SUPPLIED MATERIAL

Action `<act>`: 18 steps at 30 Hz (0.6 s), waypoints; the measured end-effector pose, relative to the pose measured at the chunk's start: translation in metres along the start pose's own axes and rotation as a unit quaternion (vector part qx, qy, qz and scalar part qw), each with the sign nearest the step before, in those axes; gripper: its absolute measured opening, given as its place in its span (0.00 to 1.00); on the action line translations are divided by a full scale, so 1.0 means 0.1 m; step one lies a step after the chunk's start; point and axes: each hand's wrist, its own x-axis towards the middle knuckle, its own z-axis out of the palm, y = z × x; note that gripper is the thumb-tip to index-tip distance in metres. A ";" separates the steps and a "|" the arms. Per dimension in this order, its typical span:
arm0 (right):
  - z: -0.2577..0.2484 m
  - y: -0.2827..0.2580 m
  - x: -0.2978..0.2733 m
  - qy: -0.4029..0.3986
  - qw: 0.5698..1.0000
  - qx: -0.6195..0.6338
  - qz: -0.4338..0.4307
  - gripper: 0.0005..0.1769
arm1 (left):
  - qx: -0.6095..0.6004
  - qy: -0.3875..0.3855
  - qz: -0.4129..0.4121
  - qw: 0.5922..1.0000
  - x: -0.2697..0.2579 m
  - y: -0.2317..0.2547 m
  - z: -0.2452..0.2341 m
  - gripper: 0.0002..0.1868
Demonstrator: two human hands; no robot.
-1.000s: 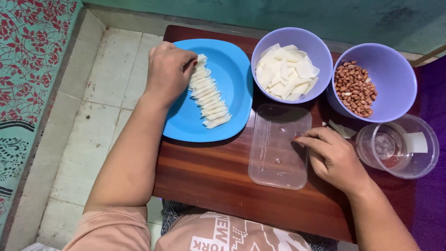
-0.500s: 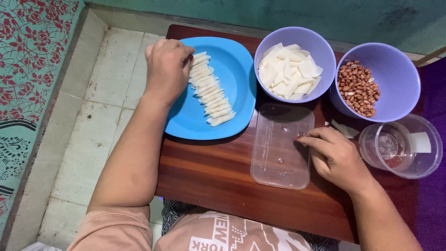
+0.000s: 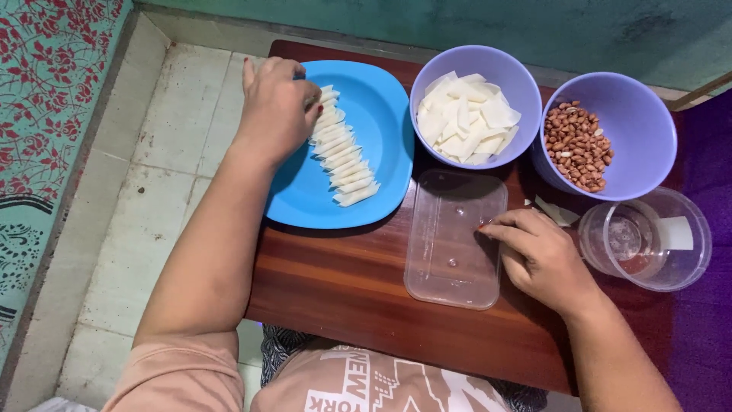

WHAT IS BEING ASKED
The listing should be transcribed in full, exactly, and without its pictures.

RESPONSE
Action `<act>`: 18 steps at 30 Hz (0.6 s), waypoints; the measured end-effector pose, relative to the pose measured at the chunk's start: translation in metres along the start pose's own axes and rotation as a unit quaternion (vector part qx, qy, qz and scalar part qw), each with the sign nearest the step before, in those axes; gripper: its absolute measured opening, given as its place in its span (0.00 to 1.00); on the action line translations are divided by a full scale, so 1.0 means 0.1 m; step one lies a step after the chunk's start; point and axes: each hand's wrist, its own x-axis towards the middle knuckle, its own z-axis out of the palm, y = z × x; note that gripper is the thumb-tip to index-tip distance in metres. A ";" separates the steps and a "|" the arms. Per dimension in this order, its typical span:
arm0 (right):
  - z: -0.2577..0.2484 m
  - y: -0.2827..0.2580 m
  - x: -0.2978..0.2733 m
  - qy: -0.4029..0.3986
  - qw: 0.5698..1.0000
  - qx: -0.6195..0.6338
  - qz: -0.4338..0.4307
  - gripper: 0.0005..0.1769
arm1 (left):
  - qx: -0.6095..0.6004
  - qy: -0.3875..0.3855
  - qz: -0.4129..0.4121
  - qw: 0.5922..1.0000
  - x: -0.2697..0.2579 m
  - y: -0.2317..0.2547 m
  - z: -0.2452..0.2341 m
  - gripper: 0.0002..0.1868
Demonstrator: two human hands; no robot.
-1.000s: 
-0.500s: 
+0.000s: 

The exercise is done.